Real-Time Super-Resolution Algorithm for League of Legends S12 Live Streaming

The 2022 League of Legends S12 World Championship attracted a massive audience, prompting the development of a real‑time super‑resolution (SR) algorithm tailored for live game streaming. The algorithm enhances visual quality by upscaling 1080p video to 4K while maintaining a processing speed of 75 fps.

Lightweight Game Live Streaming – Real‑Time SR Model Design The proposed SR network compresses parameters as much as possible and employs pixel‑unshuffle to reduce feature‑map size, followed by pixel‑shuffle for image reconstruction. These operations are computationally cheap, lossless, and reversible.

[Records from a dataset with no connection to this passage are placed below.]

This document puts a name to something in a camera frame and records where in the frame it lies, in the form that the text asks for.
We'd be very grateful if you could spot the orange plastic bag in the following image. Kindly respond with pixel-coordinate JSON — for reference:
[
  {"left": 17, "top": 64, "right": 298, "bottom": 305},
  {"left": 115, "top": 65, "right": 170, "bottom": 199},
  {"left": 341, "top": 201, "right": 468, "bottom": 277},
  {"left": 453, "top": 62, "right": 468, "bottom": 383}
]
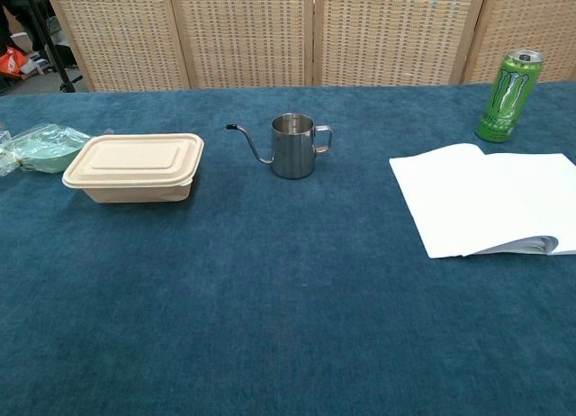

The model also adopts structural re‑parameterization: during training, a multi‑branch architecture (conv3×3, conv1×1 residual, identity residual) improves convergence and fitting ability; during inference, an Op‑fusion strategy merges the branches into a single conv3×3 layer for faster deployment.

Loss Function Design for Texture Detail Preservation Training uses a multi‑loss strategy: L1 loss, perceptual loss (based on a pre‑trained network), Sobel‑based texture loss (edge‑weighted L1), and GAN loss. Ablation studies show that adding perceptual and Sobel‑based losses significantly improves high‑frequency texture reconstruction compared to using L1 alone.

Multi‑Stage Warm‑Start Training Strategy Two datasets are constructed: Dataset I (high‑quality game scenes paired with synthetically degraded low‑quality versions) and Dataset II (real low‑quality live streams paired with high‑quality outputs from a non‑real‑time SR model). Training proceeds in three stages: model pre‑heat (L1 only on Dataset I), fine‑tuning (adding perceptual and texture losses on Dataset II), and artifact adjustment (GAN‑based fine‑tuning on Dataset I). Configuration details are summarized in Table 1.

Results Demonstration Deployed on a V100 GPU, the model processes each 1080p frame in 13 ms, achieving 75 fps on a single card. Visual comparisons on League of Legends streams show clearer textures, reduced noise around health bars, and enhanced detail on terrain.

Conclusion and Outlook The algorithm provides an efficient, real‑time solution for high‑quality game live streaming. Future work includes extending the method to other real‑time streaming scenarios and integrating 3‑D super‑resolution techniques.